Not much has changed in this part of London since I last wrote. Well, except I’ve got an Irishman living next to me now. My opinion of the Irish is the same as Princess Margaret’s, Ma’am.
Well, that’s all my news for now. I look forward to seeing your smiling face on the telly again soon.
With loyalty and affection, I remain yours,
Agnes Hartley
Settling in
The guests were all Julia’s friends. He’d invited Piper, but she’d arranged to study at Todd’s flat as her exams were starting the following week.
“You must return to the gym, Julia,” Sonia Berg said, as Danny refilled her wine glass. “You will get more thick around the middle.”
“More thick, Sonia?” Julia said. Her eyebrows arched in the manner Danny now knew conveyed fake annoyance. “Is this your way of saying I’m already fat?”
“Sonia, make sure you close the front door on your way out, will you?” Clive said, a man whom Danny thought seasoned his conversation with too much double entendre.
The doctor’s eyes crinkled in befuddlement. “But I am not leaving yet,” she said.
“Could have fooled me, darlin’,” said Clive. “You just insulted the hostess.”
“This was not my intention. I do not mean you are fet in the middle, Julia. I meant you will get fet.
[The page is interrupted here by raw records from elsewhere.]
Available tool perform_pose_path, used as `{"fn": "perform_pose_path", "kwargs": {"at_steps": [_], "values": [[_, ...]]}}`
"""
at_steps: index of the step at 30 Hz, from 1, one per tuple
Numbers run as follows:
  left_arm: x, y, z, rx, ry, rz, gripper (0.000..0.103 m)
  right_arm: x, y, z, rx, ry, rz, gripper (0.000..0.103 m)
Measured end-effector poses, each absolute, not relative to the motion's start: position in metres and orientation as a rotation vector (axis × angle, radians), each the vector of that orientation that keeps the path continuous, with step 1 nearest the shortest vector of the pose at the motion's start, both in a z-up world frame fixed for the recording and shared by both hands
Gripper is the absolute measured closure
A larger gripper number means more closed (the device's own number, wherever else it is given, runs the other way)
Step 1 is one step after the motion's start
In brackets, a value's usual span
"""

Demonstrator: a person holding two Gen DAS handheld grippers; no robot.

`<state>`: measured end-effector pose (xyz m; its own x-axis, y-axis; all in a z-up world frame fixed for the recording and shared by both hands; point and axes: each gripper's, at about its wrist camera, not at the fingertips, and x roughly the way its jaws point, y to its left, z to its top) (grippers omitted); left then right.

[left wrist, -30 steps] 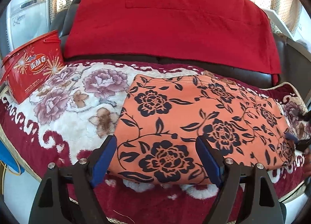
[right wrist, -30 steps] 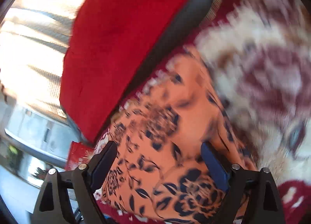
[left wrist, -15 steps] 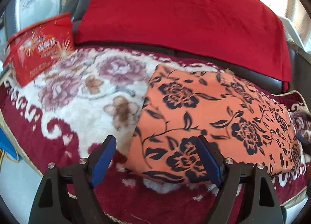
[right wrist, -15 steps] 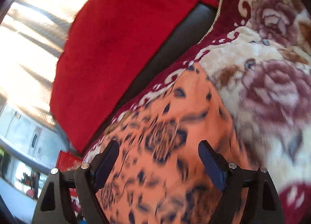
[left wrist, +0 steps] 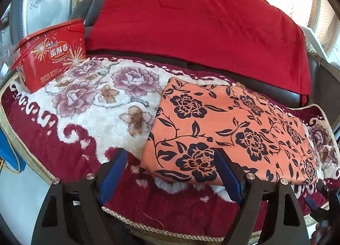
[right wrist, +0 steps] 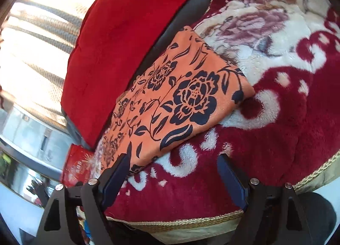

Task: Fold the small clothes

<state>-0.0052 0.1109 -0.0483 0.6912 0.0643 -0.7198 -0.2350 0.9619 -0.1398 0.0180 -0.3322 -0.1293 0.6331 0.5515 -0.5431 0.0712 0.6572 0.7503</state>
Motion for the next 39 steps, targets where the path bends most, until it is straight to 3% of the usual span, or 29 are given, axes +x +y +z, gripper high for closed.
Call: {"fn": "perform_pose_path", "kwargs": {"at_steps": [17,36,37,39], "values": [[0.001,0.087,-0.043,-0.175,0.809,0.166,0.019,0.016,-0.352,-0.141,0.926,0.835,0.331,0.017],[0.06,-0.002,-0.059,-0.051,0.834,0.036,0.019,0.063,-0.373,-0.143,1.079,0.776,0.276,0.016],[0.062,-0.006,-0.059,-0.042,0.833,0.031,0.019,0.064,-0.374,-0.143,1.082,0.769,0.275,0.018],[0.066,-0.015,-0.059,-0.019,0.824,0.021,0.019,0.069,-0.374,-0.141,1.065,0.761,0.269,0.04]]}}
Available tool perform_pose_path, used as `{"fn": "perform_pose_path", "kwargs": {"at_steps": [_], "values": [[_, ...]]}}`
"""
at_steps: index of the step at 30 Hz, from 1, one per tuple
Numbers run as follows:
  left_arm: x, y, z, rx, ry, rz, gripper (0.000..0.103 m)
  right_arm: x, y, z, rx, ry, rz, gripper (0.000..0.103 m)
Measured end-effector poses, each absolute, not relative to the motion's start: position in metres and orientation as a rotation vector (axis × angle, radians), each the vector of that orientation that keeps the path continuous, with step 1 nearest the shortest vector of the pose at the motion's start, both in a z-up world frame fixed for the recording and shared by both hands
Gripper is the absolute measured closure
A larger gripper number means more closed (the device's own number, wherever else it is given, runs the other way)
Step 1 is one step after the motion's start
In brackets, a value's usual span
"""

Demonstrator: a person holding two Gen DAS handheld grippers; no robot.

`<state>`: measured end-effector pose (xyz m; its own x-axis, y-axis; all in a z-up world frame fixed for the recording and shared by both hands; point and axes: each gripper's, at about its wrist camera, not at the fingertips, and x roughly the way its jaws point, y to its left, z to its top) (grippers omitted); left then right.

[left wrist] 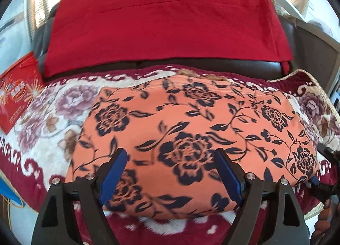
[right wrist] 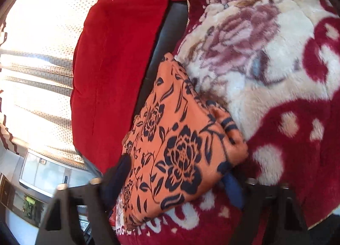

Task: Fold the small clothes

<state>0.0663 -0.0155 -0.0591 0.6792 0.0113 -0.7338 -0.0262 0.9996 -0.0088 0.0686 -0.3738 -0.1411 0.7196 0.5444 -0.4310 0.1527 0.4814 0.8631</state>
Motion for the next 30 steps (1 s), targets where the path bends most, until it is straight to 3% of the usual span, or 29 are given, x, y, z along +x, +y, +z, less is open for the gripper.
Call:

You comprehend now?”
“But working out’s so bloody boring,” Julia said.
“This Burgundy schmeckt, but so many sugar grams.” As if to underscore her point, Sonia held her glass up to the overhead light. After she set it down again, she looked over at her boyfriend, a hospital porter who kept leaving the table between courses to wander about the room and look at things. “Jean-Pierre, you must return to the table, please.”
Fine-featured, with a haughty air and kneeling beside a stack of CDs on the floor, he glanced at her and then shrugged. He turned away and continued reading the CD booklet he had in his hand.
“Sonia, will you speak German to me after I begin my course?” Danny asked.